━━━━━ DATA EXCERPT
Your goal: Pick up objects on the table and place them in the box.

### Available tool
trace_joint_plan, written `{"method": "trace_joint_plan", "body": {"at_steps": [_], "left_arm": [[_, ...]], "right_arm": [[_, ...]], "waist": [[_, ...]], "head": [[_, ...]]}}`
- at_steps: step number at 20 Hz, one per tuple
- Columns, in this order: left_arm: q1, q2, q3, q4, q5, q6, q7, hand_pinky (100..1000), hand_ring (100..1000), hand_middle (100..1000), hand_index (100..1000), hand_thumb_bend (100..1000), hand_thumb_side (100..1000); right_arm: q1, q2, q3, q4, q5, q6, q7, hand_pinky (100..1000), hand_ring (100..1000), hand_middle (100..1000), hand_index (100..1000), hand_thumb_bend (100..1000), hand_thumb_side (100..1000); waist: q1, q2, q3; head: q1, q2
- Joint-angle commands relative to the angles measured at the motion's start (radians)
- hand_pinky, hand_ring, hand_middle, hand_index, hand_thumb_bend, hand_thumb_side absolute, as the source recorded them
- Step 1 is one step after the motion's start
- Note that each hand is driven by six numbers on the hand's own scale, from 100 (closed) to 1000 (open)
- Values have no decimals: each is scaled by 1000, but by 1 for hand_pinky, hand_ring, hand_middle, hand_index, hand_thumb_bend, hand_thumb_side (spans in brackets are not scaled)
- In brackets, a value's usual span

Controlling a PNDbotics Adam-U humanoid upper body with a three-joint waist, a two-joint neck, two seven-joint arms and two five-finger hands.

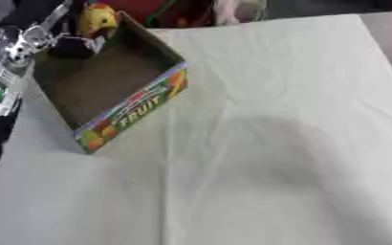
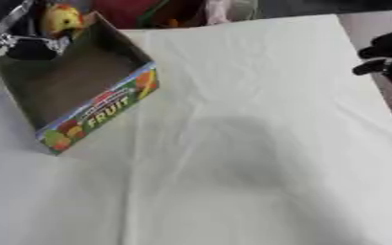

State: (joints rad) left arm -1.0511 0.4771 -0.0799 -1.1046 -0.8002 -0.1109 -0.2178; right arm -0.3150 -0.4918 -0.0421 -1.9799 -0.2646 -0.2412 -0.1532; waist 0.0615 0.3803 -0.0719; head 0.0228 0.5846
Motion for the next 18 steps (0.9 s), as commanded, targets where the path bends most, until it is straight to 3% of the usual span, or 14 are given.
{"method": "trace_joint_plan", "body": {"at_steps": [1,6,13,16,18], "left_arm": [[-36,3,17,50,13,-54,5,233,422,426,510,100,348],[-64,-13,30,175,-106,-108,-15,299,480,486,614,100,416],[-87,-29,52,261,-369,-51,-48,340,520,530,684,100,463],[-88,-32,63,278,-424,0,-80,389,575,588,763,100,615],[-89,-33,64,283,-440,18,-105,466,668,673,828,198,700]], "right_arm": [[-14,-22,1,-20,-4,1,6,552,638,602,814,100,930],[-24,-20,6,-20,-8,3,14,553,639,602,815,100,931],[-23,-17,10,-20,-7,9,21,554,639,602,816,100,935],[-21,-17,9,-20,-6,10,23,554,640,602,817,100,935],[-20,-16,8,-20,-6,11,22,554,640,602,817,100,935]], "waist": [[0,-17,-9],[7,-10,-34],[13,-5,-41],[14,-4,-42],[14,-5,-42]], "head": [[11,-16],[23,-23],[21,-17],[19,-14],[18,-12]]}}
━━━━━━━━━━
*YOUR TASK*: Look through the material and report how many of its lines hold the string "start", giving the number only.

*RESPONSE*: 2